(Instructions for the task): Only the lines from the start of the data to the line containing "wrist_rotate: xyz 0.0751", both included, should be output, exactly and without pictures.

(Dataset content):
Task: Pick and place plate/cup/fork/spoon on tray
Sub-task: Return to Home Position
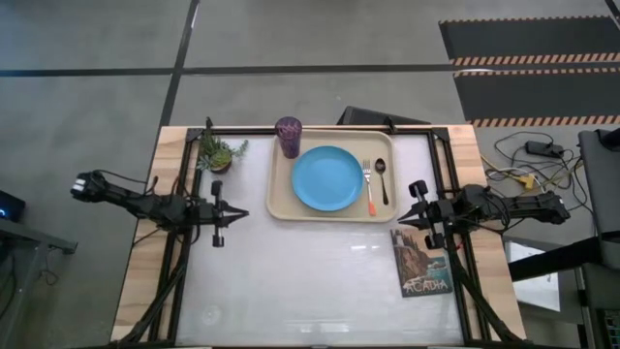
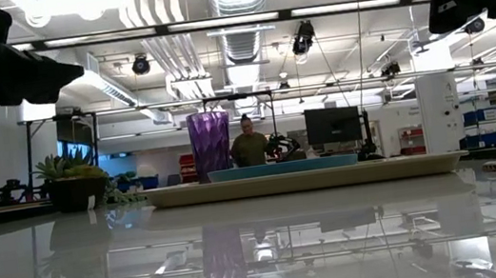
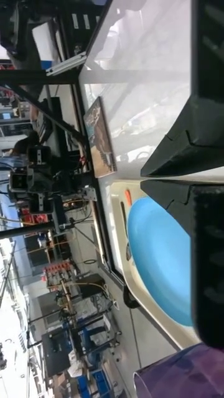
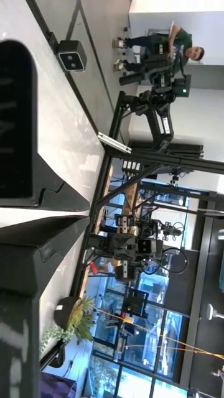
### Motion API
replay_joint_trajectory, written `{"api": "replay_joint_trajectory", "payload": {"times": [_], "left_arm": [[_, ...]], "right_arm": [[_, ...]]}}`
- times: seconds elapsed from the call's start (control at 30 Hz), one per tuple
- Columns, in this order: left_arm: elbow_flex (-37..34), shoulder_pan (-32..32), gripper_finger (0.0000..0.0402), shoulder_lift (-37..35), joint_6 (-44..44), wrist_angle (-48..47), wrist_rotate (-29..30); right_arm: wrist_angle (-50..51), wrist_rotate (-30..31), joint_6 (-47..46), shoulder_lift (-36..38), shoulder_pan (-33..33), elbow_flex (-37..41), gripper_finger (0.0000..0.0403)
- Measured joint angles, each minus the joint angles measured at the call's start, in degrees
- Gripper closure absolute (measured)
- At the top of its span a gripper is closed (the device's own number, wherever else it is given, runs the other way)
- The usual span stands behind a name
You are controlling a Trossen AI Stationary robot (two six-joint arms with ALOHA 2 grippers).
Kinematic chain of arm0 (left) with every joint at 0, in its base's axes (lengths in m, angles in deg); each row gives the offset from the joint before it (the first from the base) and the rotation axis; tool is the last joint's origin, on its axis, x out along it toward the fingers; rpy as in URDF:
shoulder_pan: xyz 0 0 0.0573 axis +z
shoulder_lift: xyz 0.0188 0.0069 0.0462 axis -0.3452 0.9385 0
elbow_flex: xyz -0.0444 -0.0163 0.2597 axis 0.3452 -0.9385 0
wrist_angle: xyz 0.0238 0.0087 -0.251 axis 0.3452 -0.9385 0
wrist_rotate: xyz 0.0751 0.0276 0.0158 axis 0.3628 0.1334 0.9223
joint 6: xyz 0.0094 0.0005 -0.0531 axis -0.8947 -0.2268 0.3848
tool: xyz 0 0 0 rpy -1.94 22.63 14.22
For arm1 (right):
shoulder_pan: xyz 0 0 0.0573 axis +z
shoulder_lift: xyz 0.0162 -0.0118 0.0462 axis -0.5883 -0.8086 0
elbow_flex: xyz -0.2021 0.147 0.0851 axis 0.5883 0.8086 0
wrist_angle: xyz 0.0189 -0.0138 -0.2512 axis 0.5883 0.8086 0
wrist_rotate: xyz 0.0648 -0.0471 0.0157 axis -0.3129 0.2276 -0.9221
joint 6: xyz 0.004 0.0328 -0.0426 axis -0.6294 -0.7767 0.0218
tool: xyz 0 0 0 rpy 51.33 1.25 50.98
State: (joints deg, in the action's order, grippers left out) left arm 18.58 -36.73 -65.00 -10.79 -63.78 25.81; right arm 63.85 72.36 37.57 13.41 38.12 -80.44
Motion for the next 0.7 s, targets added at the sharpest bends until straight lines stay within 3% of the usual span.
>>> {"api": "replay_joint_trajectory", "payload": {"times": [0.7], "left_arm": [[0.0, 0.0, 0.0402, 4.2, 0.0, 0.0, 0.0]], "right_arm": [[0.0, 0.0, 0.0, 0.0, 0.0, 0.0, 0.039]]}}
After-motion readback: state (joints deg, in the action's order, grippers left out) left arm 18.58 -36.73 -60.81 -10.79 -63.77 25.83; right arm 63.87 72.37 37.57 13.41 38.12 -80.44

(Answer for the task):
Task: Pick and place plate/cup/fork/spoon on tray
Sub-task: Return to Home Position
### Motion API
replay_joint_trajectory, written `{"api": "replay_joint_trajectory", "payload": {"times": [_], "left_arm": [[_, ...]], "right_arm": [[_, ...]]}}`
- times: seconds elapsed from the call's start (control at 30 Hz), one per tuple
- Columns, in this order: left_arm: elbow_flex (-37..34), shoulder_pan (-32..32), gripper_finger (0.0000..0.0402), shoulder_lift (-37..35), joint_6 (-44..44), wrist_angle (-48..47), wrist_rotate (-29..30); right_arm: wrist_angle (-50..51), wrist_rotate (-30..31), joint_6 (-47..46), shoulder_lift (-36..38), shoulder_pan (-33..33), elbow_flex (-37..41), gripper_finger (0.0000..0.0403)
- Measured joint angles, each minus the joint angles measured at the call's start, in degrees
- Gripper closure absolute (measured)
- At the top of its span a gripper is closed (the device's own number, wherever else it is given, runs the other way)
- The usual span stands behind a name
You are controlling a Trossen AI Stationary robot (two six-joint arms with ALOHA 2 grippers).
Kinematic chain of arm0 (left) with every joint at 0, in its base's axes (lengths in m, angles in deg); each row gives the offset from the joint before it (the first from the base) and the rotation axis; tool is the last joint's origin, on its axis, x out along it toward the fingers; rpy as in URDF:
shoulder_pan: xyz 0 0 0.0573 axis +z
shoulder_lift: xyz 0.0188 0.0069 0.0462 axis -0.3452 0.9385 0
elbow_flex: xyz -0.0444 -0.0163 0.2597 axis 0.3452 -0.9385 0
wrist_angle: xyz 0.0238 0.0087 -0.251 axis 0.3452 -0.9385 0
wrist_rotate: xyz 0.0751 0.0276 0.0158 axis 0.3628 0.1334 0.9223

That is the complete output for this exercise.